**Exercise instructions**
Your output should be the complete listing, word for word, with no pictures in it.

**Given information**
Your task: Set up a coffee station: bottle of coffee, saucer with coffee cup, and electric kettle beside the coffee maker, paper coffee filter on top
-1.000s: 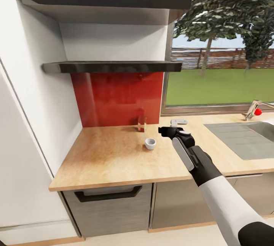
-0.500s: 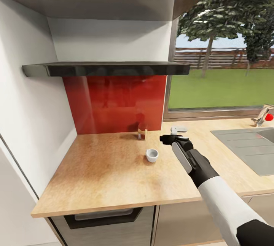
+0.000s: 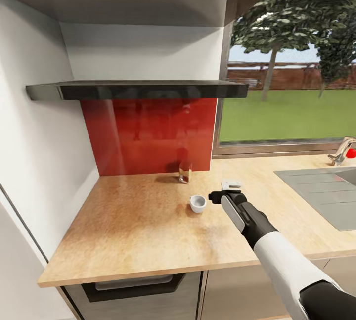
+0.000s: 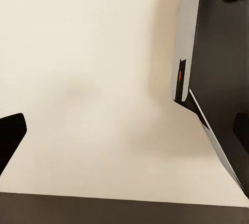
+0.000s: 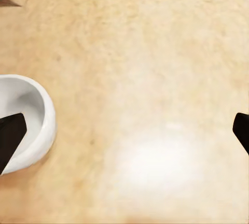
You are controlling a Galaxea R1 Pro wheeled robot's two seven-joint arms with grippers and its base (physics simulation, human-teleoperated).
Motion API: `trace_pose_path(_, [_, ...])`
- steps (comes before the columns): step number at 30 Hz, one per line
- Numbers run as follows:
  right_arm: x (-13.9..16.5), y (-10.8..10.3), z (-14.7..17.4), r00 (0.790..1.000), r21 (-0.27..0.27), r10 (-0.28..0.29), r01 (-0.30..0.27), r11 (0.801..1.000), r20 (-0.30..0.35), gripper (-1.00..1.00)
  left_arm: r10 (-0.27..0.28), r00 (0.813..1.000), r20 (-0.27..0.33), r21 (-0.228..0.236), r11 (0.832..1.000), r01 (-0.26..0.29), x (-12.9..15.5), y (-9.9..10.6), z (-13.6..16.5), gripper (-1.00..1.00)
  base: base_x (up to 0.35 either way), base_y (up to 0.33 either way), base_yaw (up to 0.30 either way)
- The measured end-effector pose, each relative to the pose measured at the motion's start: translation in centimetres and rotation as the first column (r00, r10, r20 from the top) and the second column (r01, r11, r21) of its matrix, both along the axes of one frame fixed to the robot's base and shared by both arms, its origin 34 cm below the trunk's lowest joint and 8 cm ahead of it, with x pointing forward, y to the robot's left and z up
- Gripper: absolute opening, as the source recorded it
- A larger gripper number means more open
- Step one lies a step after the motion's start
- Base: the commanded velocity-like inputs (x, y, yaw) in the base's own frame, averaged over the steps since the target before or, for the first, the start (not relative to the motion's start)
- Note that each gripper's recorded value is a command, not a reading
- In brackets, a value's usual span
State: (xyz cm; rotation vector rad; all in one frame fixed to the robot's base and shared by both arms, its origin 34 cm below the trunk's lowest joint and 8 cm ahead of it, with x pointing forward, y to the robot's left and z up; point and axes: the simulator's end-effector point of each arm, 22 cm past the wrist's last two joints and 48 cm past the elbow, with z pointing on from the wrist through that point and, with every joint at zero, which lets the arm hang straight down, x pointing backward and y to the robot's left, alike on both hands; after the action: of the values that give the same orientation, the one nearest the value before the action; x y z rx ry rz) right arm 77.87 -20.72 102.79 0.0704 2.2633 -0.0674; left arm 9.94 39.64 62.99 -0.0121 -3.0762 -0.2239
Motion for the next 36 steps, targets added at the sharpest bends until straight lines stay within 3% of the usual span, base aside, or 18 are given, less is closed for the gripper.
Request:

**Worked solution**
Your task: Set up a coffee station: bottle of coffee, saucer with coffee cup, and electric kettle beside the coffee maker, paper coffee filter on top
-1.000s: 
-0.500s: 
+0.000s: 
+0.000s: 
+0.000s: 
You are controlling a Galaxea R1 Pro wheeled robot's two seven-joint arms with grippers and its base (physics simulation, human-teleoperated).
Motion API: `trace_pose_path(_, [_, ...])`
- steps (comes before the columns): step number at 30 Hz, one per line
- Numbers run as follows:
  right_arm: x (-13.9..16.5), y (-10.8..10.3), z (-14.7..17.4), r00 (0.790..1.000), r21 (-0.27..0.27), r10 (-0.28..0.29), r01 (-0.30..0.27), r11 (0.801..1.000), r20 (-0.30..0.35), gripper (-1.00..1.00)
  left_arm: r10 (-0.27..0.28), r00 (0.813..1.000), r20 (-0.27..0.33), r21 (-0.228..0.236), r11 (0.832..1.000), r01 (-0.26..0.29), x (-12.9..15.5), y (-9.9..10.6), z (-13.6..16.5), gripper (-1.00..1.00)
  base: base_x (up to 0.35 either way), base_y (up to 0.33 either way), base_yaw (up to 0.30 either way)
- The measured end-effector pose, each relative to the pose measured at the motion's start: translation in centimetres and rotation as the first column (r00, r10, r20 from the top) and the second column (r01, r11, r21) of its matrix, both along the axes of one frame fixed to the robot's base and shared by both arms, its origin 34 cm below the trunk's lowest joint and 8 cm ahead of it, with x pointing forward, y to the robot's left and z up
- Gripper: absolute opening, as the source recorded it
- A larger gripper number means more open
- Step one lies a step after the motion's start
- Base: the commanded velocity-like inputs (x, y, yaw) in the base's own frame, averaged over the steps since the target before or, for the first, the start (not relative to the motion's start)
- Note that each gripper's recorded value is a command, not a reading
- In brackets, a value's usual span
State: (xyz cm; rotation vector rad; all in one frame fixed to the robot's base and shared by both arms, its origin 34 cm below the trunk's lowest joint and 8 cm ahead of it, with x pointing forward, y to the robot's left and z up; point and axes: the simulator's end-effector point of each arm, 22 cm past the wrist's last two joints and 48 cm past the elbow, with z pointing on from the wrist through that point and, with every joint at zero, which lets the arm hang straight down, x pointing backward and y to the robot's left, alike on both hands; after the action: of the values that give the same orientation, the one nearest the value before the action; x y z rx ry rz) right arm 77.87 -20.72 102.79 0.0704 2.2633 -0.0674; left arm 9.94 39.64 62.99 -0.0121 -3.0762 -0.2239
Motion for the next 36 steps, targets added at the sharpest bends until straight lines stay within 3% of the usual span, base aside, or 18 are given, less is closed for the gripper.
Request:

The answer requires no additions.